[Exercise description]: Please keep the pictures out and write out exactly the lines from the first in the data below through the one containing "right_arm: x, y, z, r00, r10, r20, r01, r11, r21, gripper", both included.

[Information provided]:
BEGIN
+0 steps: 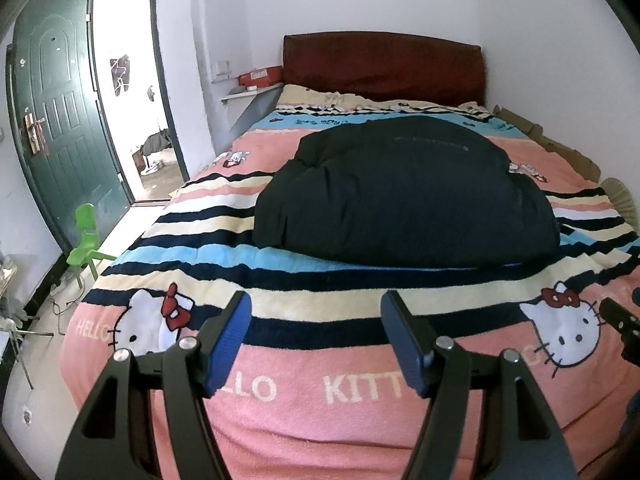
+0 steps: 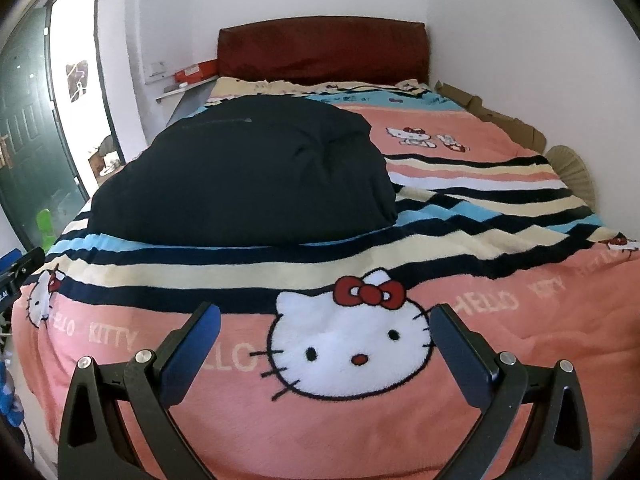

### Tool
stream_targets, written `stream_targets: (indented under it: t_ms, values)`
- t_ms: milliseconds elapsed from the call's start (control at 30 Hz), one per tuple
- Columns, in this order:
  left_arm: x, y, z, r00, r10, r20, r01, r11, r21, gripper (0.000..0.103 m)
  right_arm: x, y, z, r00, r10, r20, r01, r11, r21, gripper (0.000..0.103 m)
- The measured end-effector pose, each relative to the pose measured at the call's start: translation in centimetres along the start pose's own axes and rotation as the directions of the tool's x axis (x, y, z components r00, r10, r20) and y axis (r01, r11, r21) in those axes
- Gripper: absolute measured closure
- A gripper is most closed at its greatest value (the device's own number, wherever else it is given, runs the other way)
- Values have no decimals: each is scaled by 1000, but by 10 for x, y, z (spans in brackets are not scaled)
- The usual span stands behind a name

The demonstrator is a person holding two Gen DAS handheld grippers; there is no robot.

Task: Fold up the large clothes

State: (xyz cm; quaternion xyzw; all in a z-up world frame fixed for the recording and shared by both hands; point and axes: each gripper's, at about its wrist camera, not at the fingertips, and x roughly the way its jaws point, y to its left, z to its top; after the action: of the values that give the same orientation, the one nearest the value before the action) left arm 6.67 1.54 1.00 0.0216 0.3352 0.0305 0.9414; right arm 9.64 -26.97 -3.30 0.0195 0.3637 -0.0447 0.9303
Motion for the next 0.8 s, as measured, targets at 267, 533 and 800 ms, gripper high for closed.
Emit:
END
[Solution]:
+0 steps: 
+0 steps: 

### Tool
stream_targets, written `stream_targets: (indented under it: t_ms, values)`
- t_ms: milliseconds elapsed from the call's start (control at 30 Hz), one per tuple
- Columns, in this order:
  left_arm: x, y, z, r00, r10, r20, r01, r11, r21, gripper (0.000..0.103 m)
  right_arm: x, y, z, r00, r10, r20, r01, r11, r21, gripper (0.000..0.103 m)

Nothing more will be written for this answer.